**Directions for this task**. Span requested from the data below: the line with "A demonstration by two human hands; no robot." through the line with "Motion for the", both included. Give only these lines again, exactly, and leave every picture out.

[Start of section]

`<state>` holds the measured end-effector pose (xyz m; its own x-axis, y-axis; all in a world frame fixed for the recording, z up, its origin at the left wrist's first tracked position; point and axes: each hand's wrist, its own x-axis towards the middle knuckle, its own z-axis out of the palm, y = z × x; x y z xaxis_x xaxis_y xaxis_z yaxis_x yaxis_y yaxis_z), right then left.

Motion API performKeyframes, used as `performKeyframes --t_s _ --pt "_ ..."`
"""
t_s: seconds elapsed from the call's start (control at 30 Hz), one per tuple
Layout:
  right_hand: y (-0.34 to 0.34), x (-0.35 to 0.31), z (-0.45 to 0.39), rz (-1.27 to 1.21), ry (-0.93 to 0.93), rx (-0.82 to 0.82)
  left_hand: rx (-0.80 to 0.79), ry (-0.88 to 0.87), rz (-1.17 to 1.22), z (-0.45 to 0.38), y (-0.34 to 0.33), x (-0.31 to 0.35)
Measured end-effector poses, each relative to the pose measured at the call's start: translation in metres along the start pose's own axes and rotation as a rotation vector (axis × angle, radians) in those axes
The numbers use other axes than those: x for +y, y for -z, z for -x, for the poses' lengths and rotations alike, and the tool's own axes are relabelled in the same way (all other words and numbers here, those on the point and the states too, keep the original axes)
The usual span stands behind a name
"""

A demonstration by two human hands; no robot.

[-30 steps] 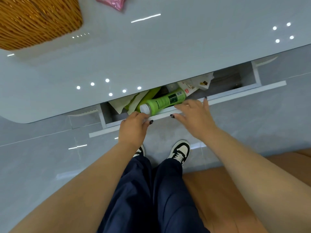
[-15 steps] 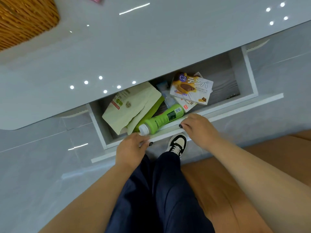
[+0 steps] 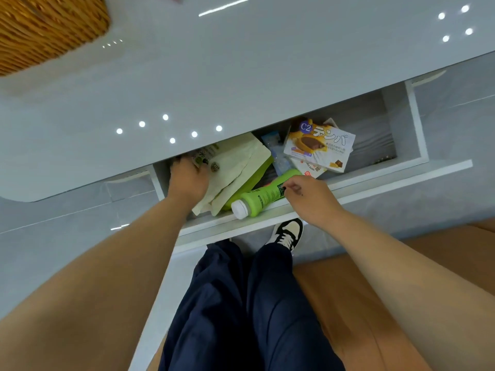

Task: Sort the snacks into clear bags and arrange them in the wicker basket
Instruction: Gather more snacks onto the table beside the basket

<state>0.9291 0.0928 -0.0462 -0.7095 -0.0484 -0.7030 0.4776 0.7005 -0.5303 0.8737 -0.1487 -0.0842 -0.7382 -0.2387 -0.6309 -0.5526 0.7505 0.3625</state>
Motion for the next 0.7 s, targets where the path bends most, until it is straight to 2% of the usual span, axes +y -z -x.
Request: performKeyframes --t_s 0.13,0.23,0.33,0.43,0.57,0.63,0.7 --pt "-0.013 -0.012 -0.002 -0.14 0.036 0.034 -0.224 0.061 -0.08 -0.018 0.012 -0.01" --pt "-0.019 -0.021 -0.004 -0.148 0.074 0.035 -0.208 0.038 -0.066 -0.009 0.019 -0.018" --pt "-0.019 -0.035 -0.003 -0.146 0.11 0.115 -0.225 -0.053 -0.084 0.025 0.014 -0.022" --pt "-0.017 -0.052 -0.001 -0.126 0.209 0.184 -0.066 -0.188 -0.198 0.057 0.007 -0.021" --pt "-0.012 -0.072 -0.001 0.135 0.5 0.303 -0.037 -0.374 -0.433 0.074 0.013 -0.028" --pt "-0.008 -0.078 -0.006 0.338 0.585 0.223 -0.068 -0.497 -0.555 0.081 0.021 -0.032" --pt "-0.004 -0.084 -0.011 0.456 0.648 0.067 -0.079 -0.567 -0.566 0.087 0.034 -0.031"
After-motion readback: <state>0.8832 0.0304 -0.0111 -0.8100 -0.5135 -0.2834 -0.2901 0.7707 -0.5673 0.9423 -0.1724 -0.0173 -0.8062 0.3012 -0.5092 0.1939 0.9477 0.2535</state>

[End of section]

**Response area**.
A demonstration by two human hands; no robot.

[-30 steps] 
[-15 steps] 
[+0 steps] 

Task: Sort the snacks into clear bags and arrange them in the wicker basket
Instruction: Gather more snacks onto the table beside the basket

<state>0.9291 0.0928 -0.0462 -0.7095 -0.0484 -0.7030 0.4776 0.7005 -0.5303 0.8737 -0.1487 -0.0842 -0.7382 -0.2387 -0.6309 -0.5526 0.7505 0.3625</state>
Motion for the next 0.7 s, targets where the path bends most, until it is straight to 2% of the usual span, axes +y -z -x.

What needed an answer now has one.